Whether you throw them together in a tossed salad or put them in a green smoothie, leafy green veggies have many health benefits. Let’s see just how healthy they are.
What are Greens?
There are surprisingly many different types of greens you can choose from. Here are a few of the most nutritious varieties that you eat raw or throw into your recipes:
- Kale – This is a powerhouse of nutrition that has everything you need in a green. It has lots of vitamin C, vitamin A, and vitamin K as well as calcium, potassium, and folate. Kale can be cream-colored or blackish, depending on the variety you choose. Kale can be used to substitute bread and buns in burgers and sandwiches making for a low calorie and low carb meal.
- Collards – These are often used in Southern cooking and they are a lot like kale. They taste a bit more like cabbage than kale and have a chewy texture. Collards contain only 25 calories in about a half-cup serving.
- Turnip greens – These are the tops to turnips and are just as good as the vegetable itself. These are commonly used in Southern cooking like collard greens but they are more tender than other types of greens so they don’t have to be cooked as much to be flavorful.
- Swiss chard – This has red stalks, veins, and stems on the leaves and it tastes a lot like beets. It is a great green to sauté and can bind to calcium so it doesn’t cause kidney stones. It has only about 15 calories per half cup serving.
- Spinach – Spinach has only about 20 calories per half cup serving and has plenty of vitamin C and vitamin A for better health. It also is high in folate. It reduces its oxalate content on heating so it is actually better for you cooked than raw.
- Mustard greens – This is a Southern recipe green that is very similar to collard greens and turnip leaves. It comes in both green and red varieties. These greens give off a smell like mustard when cooking and should be toned down by adding lemon or vinegar, which provide acidity.
- Broccoli – Yes, this is a green, too. It contains only 25 calories per serving and is high in vitamin A and vitamin C. It is great in stir-fries, where it adds a crunchiness. It can also be eaten raw, in salads or as a snack with low fat dip. Broccoli goes great over pasta, in soups and in casseroles. It is one of nature’s best plant foods.
- Romaine lettuce – This wonderful lettuce comes in red and green leaves and is great for salads, sandwiches and even juicing or smoothies. Nutritionally, it is high in vitamin A as well as in folate. Leafy lettuce is softer than romaine, which is a bit crunchy. The darker leaves have more nutrition in them than lighter leaves. One cup is only about 10 calories.
- Cabbage – This is a pale vegetable of the cruciferous type. It contains a great deal of vitamin C and other cancer-fighting agents. It comes as green and red cabbage, and can be cooked, stir fried, or made into a shredded Cole slaw. A ½ cup has only 15 calories.
- Iceberg lettuce – This is a more bland tasting lettuce because it contains a lot of water. It is ideal for weight loss because it is very filling and great in salads and sandwiches. It is popular but contains less nutrition in it than many of the other greens. It can be a green that people start with while working their way to eating other healthier greens. Iceberg Lettuce has virtually no calories and can be eaten liberally.
Benefits of Eating Greens
There’s no question that greens are good for you. Here are some of its healthier benefits:
- Healthier aging – Greens contain vitamin K, which helps clot blood. Too little vitamin K in the diet predisposes you to heart disease, kidney calcification, arterial plaques, and fragile bones. One cup of raw greens will give you your daily requirement of vitamin K, with kale being the best, along with dandelion greens and Swiss chard.

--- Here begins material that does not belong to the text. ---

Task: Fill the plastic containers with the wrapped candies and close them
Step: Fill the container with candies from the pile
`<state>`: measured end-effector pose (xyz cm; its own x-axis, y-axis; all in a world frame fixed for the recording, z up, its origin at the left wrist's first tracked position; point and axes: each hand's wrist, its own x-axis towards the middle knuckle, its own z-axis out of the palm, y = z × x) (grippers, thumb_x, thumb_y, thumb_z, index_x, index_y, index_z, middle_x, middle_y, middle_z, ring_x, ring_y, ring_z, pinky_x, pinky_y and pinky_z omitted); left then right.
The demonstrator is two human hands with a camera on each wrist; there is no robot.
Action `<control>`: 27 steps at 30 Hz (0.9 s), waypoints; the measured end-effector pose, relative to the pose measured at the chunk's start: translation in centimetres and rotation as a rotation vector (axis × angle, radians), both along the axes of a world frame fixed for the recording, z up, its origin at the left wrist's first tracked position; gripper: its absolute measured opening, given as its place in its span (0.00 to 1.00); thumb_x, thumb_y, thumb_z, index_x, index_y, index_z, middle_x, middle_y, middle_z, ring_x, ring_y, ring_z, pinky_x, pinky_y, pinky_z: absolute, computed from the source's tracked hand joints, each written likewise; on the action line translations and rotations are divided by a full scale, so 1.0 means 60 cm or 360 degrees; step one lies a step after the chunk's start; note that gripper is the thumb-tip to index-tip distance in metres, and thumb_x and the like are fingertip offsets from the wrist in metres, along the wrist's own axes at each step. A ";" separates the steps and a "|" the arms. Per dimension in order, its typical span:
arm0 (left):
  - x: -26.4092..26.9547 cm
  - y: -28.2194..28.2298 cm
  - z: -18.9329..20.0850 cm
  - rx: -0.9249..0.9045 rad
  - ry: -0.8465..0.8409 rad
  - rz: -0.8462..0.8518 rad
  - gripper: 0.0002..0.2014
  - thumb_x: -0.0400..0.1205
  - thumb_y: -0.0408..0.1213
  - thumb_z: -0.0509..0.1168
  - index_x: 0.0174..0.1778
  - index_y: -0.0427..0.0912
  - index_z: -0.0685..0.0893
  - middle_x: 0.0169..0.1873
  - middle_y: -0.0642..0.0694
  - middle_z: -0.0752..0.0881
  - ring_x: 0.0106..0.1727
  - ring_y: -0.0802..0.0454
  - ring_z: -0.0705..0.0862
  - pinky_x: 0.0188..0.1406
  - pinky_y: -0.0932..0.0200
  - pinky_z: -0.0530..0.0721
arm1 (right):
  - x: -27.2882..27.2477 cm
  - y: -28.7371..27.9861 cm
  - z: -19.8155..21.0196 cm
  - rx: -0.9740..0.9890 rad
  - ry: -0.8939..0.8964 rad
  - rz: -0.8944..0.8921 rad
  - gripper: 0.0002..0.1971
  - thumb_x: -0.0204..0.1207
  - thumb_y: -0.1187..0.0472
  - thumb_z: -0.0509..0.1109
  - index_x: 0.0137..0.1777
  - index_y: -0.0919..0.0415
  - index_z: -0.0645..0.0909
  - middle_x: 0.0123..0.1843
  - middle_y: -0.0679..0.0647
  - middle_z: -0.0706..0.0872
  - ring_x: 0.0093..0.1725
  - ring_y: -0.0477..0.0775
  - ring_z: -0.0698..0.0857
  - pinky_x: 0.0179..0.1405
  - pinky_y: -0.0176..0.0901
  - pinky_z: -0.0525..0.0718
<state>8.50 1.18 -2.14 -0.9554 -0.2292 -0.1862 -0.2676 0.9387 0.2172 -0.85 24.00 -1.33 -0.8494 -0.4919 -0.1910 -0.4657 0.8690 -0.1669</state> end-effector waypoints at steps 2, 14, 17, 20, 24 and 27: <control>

- Keep down cholesterol – This is true especially of kale and mustard greens. When you bind bile acids in the fiber of these types of greens, it exits the body instead of going into the bloodstream, raising cholesterol.
- Help your vision – This is especially true of Swiss chard, mustard greens, dandelion greens, and kale. They contain many types of lutein and zeaxanthin, which helps filter out high energy light. This is a type of light that can damage your eyes. They are also helpful in fighting glare so they decrease your chances of getting cataracts.
- Fuel the body – One cup of escarole when eaten raw will give you a tenth of what you need of pantothenic acid, which is vitamin B. This helps convert carbohydrates into glucose to be then be used as fuel to make energy for the body. You need to eat B vitamins every day because they are water-soluble and any excess will just exit the body each day.
- Improve bone health – The bitter taste of many of these types of greens means they are high in calcium, which is good for your bones. You can’t get enough calcium just by eating greens but they can help. About a 1/2 cup of dandelion greens, for example, contains 78 milligrams of calcium.
- Prevent colon cancer – This is especially true of mustard greens and kale, which is a part of the Brassica family of foods (as are cabbage and broccoli). The more you eat them, the lower your risk for colon cancer.